Mi è capitato, come a molti, di assistere a letture pubbliche di poesia, sia da parte degli stessi autori sia da parte di lettori che interpretavano testi altrui. Ma la testualità fissa della parola scritta – della poesia – pensata per stare sulla pagina (almeno dall’Ottocento, con l’affermarsi della cultura della stampa), limita non poco i margini di manovra di chi legge ad alta voce: ci sono regole da rispettare, così come accade nella musica. E è capitato anche, come a molti, di andare a un concerto di Dylan e di ascoltare varianti – spesso poco fedeli – delle sue canzoni, dal vivo o tramite altri mezzi di diffusione. E lì ho potuto esperire in prima persona un diverso uso del corpo e della voce, che si trasformano metamorficamente a seconda del tempo, dello spazio e del mezzo performativo: un testo scritto, una voce dal vivo, una playlist su Spotify, un vecchio vinile di mio padre.

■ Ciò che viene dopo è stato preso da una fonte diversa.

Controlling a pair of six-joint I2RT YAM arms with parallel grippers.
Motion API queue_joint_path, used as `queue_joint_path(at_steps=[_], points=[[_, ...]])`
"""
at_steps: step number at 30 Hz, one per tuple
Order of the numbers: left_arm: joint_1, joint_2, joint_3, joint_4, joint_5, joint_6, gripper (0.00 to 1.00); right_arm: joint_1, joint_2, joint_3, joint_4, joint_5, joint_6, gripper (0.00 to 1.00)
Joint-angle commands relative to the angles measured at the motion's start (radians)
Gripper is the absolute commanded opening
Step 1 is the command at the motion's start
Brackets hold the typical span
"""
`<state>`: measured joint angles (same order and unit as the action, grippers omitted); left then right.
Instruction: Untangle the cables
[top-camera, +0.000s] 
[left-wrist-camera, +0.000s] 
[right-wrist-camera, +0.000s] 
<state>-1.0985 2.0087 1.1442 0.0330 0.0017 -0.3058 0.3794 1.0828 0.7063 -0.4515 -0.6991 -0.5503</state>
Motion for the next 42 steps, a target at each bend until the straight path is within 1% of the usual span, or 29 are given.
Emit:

Questo non vuole togliere di certo alcun valore qualitativo all’opera di Dylan, che rimane straordinaria, se presa nella sua singolarità (un verso, alcune immagini, dei suoni, lo sperimentalismo linguistico, un gioco metaforico) – la poesia fa altro ed è altro, oggi: per esempio, come dobbiamo considerare la ripetizione sistematica di interi gruppi storici in una canzone? Una poesia di quattro strofe che avesse come prima e terza strofa “Hey, Mr. Tambourine Man, play a song for me / I’m not sleepy and there is / no place I’m goin’ to / Hey, Mr. Tambourine Man, play a song for me / In the jingle jangle mornin’ I’ll come followin’ you”, non suonerebbe affatto bene. Ma non è questa credo, la forza, di Mr. Tambourine Man – non (solo) il testo nella sua totalità, bensì alcune sue porzioni e unità testuali (come l’impero della sera che torna nella sabbia, la stanchezza che stupisce, i sensi denudati, o l’incantesimo di danza con cui si chiude la canzone), certe immagini che la musica e la voce di Dylan hanno reso ancora più poetiche di quanto già non fossero e che fanno sì che la sua prosodia e la sua testualità – tanto nella dimensione performativa quanto in quella fissa – riescano come poche altre a tendere alla poesia restando musica, elevandosi così a qualcosa di diverso, unico e probabilmente irripetibile nell’immaginario culturale del nostro tempo.